Getting the EntityManager is very simple when using spring.
@PersistenceContext
private EntityManager entityManager;
Now, simply use it to get the reference to the target Brand.
Brand brand = entityManager.getReference(Brand.class , brand_id);
Use this brand to instantiate your new Product and insert it to the DB without any exceptions.
How to automate this logic into the unmarshalling process
If you are always going to want to use this logic when creating a Product, you can use this logic in the constructor. If you only want to use this method when unmarshalling, here is an example that is based of something I wrote recently. I am using an XmlAdapter, but there are also JSONAdapater classes you can look into and should work about the same way.
Create you adapter class.
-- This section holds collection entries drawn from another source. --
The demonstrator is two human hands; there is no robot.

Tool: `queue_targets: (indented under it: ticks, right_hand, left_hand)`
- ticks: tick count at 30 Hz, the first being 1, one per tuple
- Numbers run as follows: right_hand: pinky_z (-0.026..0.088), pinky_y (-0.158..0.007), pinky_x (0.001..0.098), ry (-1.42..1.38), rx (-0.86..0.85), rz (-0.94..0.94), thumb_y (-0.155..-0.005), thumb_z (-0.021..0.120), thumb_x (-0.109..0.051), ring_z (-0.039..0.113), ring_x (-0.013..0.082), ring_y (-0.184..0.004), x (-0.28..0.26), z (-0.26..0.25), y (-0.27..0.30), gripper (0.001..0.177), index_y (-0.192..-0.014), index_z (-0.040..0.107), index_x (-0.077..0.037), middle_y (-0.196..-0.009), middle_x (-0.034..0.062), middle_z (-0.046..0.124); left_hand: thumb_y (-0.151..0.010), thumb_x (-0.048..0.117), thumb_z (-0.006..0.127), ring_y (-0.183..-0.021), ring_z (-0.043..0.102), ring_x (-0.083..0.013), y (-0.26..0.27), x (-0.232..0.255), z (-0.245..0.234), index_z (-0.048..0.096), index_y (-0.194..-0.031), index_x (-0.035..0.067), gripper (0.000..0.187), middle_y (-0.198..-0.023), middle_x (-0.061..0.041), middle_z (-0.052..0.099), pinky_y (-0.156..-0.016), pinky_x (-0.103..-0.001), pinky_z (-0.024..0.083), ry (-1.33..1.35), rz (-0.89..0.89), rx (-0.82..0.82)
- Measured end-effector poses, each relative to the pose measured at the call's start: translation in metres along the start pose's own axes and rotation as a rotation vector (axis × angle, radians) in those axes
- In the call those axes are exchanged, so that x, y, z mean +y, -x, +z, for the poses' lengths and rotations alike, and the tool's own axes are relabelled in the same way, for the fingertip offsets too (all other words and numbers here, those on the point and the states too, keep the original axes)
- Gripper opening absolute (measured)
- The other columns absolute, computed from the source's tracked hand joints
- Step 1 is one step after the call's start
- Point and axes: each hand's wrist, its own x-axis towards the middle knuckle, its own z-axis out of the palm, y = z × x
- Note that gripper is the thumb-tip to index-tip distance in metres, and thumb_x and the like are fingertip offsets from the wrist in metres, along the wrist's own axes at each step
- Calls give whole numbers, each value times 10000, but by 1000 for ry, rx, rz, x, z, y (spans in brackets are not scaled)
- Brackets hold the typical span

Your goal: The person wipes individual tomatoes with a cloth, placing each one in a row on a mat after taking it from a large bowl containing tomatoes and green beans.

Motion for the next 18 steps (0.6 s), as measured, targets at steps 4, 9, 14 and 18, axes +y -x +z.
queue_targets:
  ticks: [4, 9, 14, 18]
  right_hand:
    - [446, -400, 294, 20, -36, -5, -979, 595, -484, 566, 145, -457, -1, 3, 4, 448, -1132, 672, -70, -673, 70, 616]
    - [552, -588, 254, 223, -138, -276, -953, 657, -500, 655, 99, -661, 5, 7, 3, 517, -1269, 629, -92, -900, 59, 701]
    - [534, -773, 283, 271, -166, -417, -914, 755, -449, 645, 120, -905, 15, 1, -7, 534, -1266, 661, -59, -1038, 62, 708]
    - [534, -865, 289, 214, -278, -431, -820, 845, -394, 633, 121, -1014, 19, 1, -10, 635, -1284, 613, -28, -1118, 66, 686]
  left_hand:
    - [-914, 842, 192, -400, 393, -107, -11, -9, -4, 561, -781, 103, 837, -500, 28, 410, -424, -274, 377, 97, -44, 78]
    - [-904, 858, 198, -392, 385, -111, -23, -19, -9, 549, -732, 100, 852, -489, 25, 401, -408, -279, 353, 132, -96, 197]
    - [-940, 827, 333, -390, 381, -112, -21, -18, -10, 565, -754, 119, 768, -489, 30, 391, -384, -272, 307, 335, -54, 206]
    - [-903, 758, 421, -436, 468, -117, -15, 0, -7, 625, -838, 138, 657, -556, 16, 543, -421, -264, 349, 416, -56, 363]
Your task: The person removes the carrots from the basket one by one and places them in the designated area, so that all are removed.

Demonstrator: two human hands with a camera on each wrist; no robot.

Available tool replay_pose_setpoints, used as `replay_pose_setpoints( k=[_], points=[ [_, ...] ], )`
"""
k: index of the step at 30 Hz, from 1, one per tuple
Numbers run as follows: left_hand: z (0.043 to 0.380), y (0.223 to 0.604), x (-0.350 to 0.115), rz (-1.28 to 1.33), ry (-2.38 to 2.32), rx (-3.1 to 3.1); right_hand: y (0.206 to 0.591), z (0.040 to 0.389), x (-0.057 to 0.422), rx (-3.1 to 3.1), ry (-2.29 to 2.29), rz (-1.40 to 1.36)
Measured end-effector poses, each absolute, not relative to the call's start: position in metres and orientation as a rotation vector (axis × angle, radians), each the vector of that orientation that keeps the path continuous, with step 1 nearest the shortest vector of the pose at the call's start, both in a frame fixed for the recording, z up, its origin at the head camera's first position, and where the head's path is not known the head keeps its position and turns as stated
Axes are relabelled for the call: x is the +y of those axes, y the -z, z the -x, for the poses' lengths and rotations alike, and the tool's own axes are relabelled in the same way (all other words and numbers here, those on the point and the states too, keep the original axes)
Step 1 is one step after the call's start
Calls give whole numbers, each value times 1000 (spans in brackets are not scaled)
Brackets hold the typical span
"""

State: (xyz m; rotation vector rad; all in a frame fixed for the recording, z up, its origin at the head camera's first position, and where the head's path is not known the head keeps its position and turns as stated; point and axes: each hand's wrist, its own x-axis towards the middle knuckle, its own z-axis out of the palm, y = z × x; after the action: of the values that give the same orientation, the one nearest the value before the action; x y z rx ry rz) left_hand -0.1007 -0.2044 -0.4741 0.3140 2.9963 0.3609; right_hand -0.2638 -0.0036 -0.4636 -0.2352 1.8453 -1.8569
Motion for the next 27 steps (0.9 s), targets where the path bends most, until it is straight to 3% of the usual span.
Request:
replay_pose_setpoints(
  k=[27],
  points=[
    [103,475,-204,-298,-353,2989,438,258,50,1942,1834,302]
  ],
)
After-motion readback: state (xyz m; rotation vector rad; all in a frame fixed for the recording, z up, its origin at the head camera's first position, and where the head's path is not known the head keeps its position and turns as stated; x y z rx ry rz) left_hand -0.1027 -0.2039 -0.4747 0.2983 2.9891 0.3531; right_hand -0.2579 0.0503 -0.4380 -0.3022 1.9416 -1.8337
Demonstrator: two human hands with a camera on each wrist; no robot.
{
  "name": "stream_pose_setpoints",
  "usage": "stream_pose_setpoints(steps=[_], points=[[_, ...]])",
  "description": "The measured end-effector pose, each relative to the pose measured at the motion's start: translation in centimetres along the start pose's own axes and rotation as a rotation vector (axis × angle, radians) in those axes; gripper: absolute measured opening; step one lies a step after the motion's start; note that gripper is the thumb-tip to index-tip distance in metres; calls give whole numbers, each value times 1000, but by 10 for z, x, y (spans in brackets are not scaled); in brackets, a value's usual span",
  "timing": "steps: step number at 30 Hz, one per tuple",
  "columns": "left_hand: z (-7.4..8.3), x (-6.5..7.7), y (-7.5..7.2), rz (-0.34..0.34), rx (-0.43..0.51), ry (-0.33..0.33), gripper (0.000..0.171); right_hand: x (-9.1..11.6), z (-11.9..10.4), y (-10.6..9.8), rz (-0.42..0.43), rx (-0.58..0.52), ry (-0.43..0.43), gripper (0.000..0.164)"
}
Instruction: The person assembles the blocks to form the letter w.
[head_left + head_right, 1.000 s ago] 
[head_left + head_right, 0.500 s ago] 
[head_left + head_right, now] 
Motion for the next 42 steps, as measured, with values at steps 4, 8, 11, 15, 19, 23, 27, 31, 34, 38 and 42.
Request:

This class is going to be used to parse JSON to java object.
//Once again, I am using an XmlAdapter, but the idea should be similar with JSONAdapters
@Service
public class BrandIdXmlAdapter extends XmlAdapter<String, Brand> {
@PersistenceContext
private EntityManager entityManager;
//v is the String that is going to be unmarshalled.
//In our case, its going to be the brand_id String.
@Override
public Brand unmarshal(String v) {
Brand brand = entityManager.getReference(Brand.class, v);
return brand;
}
There is also a possibility to override the marshal() method for parsing from a POJO to XML/JSON.
The only problem here is that to be able to use use the PersistenceContext annotation, this class has to be an EJB.
We are going to workaround that by telling Spring this is a necessary service.
First step is to give the adapter class the Service annotation(Done in example above).
The next step is to go to where you would want to unmarshall the input into a POJO (either the controller if you receive it as a request or the service if you are going to request it from another service) and autowire the adapter
@Autowired
private BrandIdXmlAdapter xmlAdapter;
Next step is to create the unmarshaller that will use this adapter.
JAXBContext context = JAXBContext.newInstance(Product.class);
brandIdUnmarshaller = context.createUnmarshaller();
brandIdUnmarshaller.setAdapter(xmlAdapter);
Now when receiving the data, use the brandIdUnmarshaller.unmarhsall() method.
Last step is to annotate your Brand variable in Product to tell it to use the adapter when parsing this specific variable.
public class Product {
.
.
.
//again, find the right annotation according to your JSONAdapter
@XmlJavaTypeAdapter(BrandIdXmlAdapter.class)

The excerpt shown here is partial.